Transcribe the data exactly, omitting whatever pictures it holds.

### GIVEN DATA:
______

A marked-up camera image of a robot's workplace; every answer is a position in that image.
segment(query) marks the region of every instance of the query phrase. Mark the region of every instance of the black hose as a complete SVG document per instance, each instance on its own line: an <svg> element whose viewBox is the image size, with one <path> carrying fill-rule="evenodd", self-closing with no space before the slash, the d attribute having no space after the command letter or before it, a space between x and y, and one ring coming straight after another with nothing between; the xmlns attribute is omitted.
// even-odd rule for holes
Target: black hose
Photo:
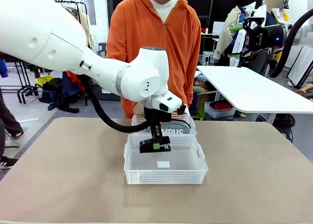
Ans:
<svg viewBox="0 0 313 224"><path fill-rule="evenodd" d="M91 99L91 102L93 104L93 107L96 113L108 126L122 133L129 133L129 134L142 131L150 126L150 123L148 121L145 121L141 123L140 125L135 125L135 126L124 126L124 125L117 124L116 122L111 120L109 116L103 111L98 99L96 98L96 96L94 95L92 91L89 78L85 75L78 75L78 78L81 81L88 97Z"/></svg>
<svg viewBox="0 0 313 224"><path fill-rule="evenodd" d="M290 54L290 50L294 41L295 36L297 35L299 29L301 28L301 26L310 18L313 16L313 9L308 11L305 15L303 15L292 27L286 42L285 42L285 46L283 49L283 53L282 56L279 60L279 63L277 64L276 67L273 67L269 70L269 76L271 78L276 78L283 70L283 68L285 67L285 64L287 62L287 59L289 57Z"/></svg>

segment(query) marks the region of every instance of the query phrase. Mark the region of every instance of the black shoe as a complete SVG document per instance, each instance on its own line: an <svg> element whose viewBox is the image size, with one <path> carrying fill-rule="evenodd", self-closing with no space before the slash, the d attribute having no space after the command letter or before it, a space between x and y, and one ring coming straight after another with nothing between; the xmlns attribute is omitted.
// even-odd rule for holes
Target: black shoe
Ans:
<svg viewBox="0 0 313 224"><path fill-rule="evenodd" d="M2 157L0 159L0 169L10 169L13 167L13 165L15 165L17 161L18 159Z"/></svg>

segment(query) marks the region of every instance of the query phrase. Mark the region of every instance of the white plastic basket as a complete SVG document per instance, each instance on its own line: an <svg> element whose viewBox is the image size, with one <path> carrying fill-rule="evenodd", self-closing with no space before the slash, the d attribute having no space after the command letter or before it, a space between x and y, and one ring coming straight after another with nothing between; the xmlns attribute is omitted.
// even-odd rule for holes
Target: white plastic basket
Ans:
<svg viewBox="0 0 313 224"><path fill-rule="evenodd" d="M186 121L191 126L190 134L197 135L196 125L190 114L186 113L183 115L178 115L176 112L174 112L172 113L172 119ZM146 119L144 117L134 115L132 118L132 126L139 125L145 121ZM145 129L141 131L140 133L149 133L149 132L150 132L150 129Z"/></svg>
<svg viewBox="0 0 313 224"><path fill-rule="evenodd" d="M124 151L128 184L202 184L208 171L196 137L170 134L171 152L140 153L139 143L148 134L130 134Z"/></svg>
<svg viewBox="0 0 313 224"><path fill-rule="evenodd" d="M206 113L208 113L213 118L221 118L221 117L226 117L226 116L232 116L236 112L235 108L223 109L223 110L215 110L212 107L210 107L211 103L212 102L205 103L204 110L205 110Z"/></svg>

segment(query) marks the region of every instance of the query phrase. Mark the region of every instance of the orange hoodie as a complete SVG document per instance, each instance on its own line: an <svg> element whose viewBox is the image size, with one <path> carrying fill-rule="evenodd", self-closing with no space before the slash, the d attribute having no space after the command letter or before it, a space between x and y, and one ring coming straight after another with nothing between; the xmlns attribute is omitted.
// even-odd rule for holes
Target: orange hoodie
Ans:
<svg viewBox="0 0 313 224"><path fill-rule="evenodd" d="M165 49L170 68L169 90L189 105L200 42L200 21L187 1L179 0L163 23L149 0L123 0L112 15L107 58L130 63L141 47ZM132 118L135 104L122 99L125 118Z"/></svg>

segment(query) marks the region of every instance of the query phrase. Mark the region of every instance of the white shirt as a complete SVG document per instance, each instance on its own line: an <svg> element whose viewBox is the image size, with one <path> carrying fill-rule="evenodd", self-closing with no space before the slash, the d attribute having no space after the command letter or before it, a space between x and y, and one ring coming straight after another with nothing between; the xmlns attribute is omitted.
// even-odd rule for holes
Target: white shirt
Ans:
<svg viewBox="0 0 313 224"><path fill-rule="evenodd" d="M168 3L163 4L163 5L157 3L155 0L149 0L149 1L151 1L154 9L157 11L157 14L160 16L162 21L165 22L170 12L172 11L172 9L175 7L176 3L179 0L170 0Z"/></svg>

______

### ANSWER TO THE PROBLEM:
A marked-up camera image of a robot's workplace; every answer is a position in that image.
segment(query) marks the region of every instance of the query phrase. Mark the region of every instance of the black hose as a complete SVG document per instance, each instance on its own line: an <svg> element whose viewBox is the image size, with one <path> carrying fill-rule="evenodd", self-closing with no space before the slash, the d attribute having no space after the command letter or before it, a space between x and y, and one ring coming straight after another with nothing between; the xmlns attribute is omitted.
// even-odd rule for holes
Target: black hose
Photo:
Ans:
<svg viewBox="0 0 313 224"><path fill-rule="evenodd" d="M91 99L91 102L93 104L93 107L96 113L108 126L122 133L129 133L129 134L142 131L150 126L150 123L148 121L145 121L141 123L140 125L135 125L135 126L124 126L124 125L117 124L116 122L111 120L109 116L103 111L98 99L96 98L96 96L94 95L92 91L89 78L85 75L78 75L78 78L81 81L88 97Z"/></svg>
<svg viewBox="0 0 313 224"><path fill-rule="evenodd" d="M290 54L290 50L294 41L295 36L297 35L299 29L301 28L301 26L310 18L313 16L313 9L308 11L305 15L303 15L292 27L286 42L285 42L285 46L283 49L283 53L282 56L279 60L279 63L277 64L276 67L273 67L269 70L269 76L271 78L276 78L283 70L283 68L285 67L285 64L287 62L287 59L289 57Z"/></svg>

segment(query) marks the region of every instance of the query phrase. Mark the region of every instance of the black shoe as a complete SVG document per instance, each instance on its own line: an <svg> element whose viewBox is the image size, with one <path> carrying fill-rule="evenodd", self-closing with no space before the slash, the d attribute having no space after the command letter or before it, a space between x and y, and one ring coming straight after another with nothing between; the xmlns attribute is omitted.
// even-odd rule for holes
Target: black shoe
Ans:
<svg viewBox="0 0 313 224"><path fill-rule="evenodd" d="M2 157L0 159L0 169L10 169L13 167L13 165L15 165L17 161L18 159Z"/></svg>

segment(query) marks the region of every instance of the query phrase. Mark the region of every instance of the white plastic basket as a complete SVG document per instance, each instance on its own line: an <svg> element whose viewBox is the image size, with one <path> carrying fill-rule="evenodd", self-closing with no space before the slash, the d attribute having no space after the command letter or before it, a space between x and y, and one ring coming straight after another with nothing between; the xmlns attribute is omitted.
// even-odd rule for holes
Target: white plastic basket
Ans:
<svg viewBox="0 0 313 224"><path fill-rule="evenodd" d="M186 121L191 126L190 134L197 135L196 125L190 114L186 113L183 115L178 115L176 112L174 112L172 113L172 119ZM146 119L144 117L134 115L132 118L132 126L139 125L145 121ZM145 129L141 131L140 133L149 133L149 132L150 132L150 129Z"/></svg>
<svg viewBox="0 0 313 224"><path fill-rule="evenodd" d="M124 151L128 184L202 184L208 171L196 137L170 134L171 152L140 153L139 143L148 134L130 134Z"/></svg>
<svg viewBox="0 0 313 224"><path fill-rule="evenodd" d="M206 113L208 113L213 118L221 118L221 117L226 117L226 116L232 116L236 112L235 108L223 109L223 110L215 110L212 107L210 107L211 103L212 102L205 103L204 110L205 110Z"/></svg>

segment(query) marks the region of every instance of the query phrase. Mark the region of every instance of the orange hoodie as a complete SVG document per instance, each instance on its own line: an <svg> element whose viewBox is the image size, with one <path> carrying fill-rule="evenodd", self-closing with no space before the slash, the d attribute having no space after the command letter or before it, a space between x and y, and one ring coming straight after another with nothing between; the xmlns attribute is omitted.
// even-odd rule for holes
Target: orange hoodie
Ans:
<svg viewBox="0 0 313 224"><path fill-rule="evenodd" d="M165 49L170 68L169 90L189 105L200 42L200 21L187 1L179 0L163 23L149 0L123 0L112 15L107 58L130 63L141 47ZM132 118L135 104L122 99L125 118Z"/></svg>

segment(query) marks the region of every instance of the query phrase. Mark the region of every instance of the white shirt as a complete SVG document per instance, each instance on its own line: an <svg> element whose viewBox is the image size, with one <path> carrying fill-rule="evenodd", self-closing with no space before the slash, the d attribute having no space after the command letter or before it, a space between x and y, and one ring coming straight after another with nothing between; the xmlns attribute is omitted.
// even-odd rule for holes
Target: white shirt
Ans:
<svg viewBox="0 0 313 224"><path fill-rule="evenodd" d="M168 3L163 4L163 5L157 3L155 0L149 0L149 1L151 1L154 9L157 11L157 14L160 16L162 21L165 22L170 12L172 11L172 9L175 7L176 3L179 0L170 0Z"/></svg>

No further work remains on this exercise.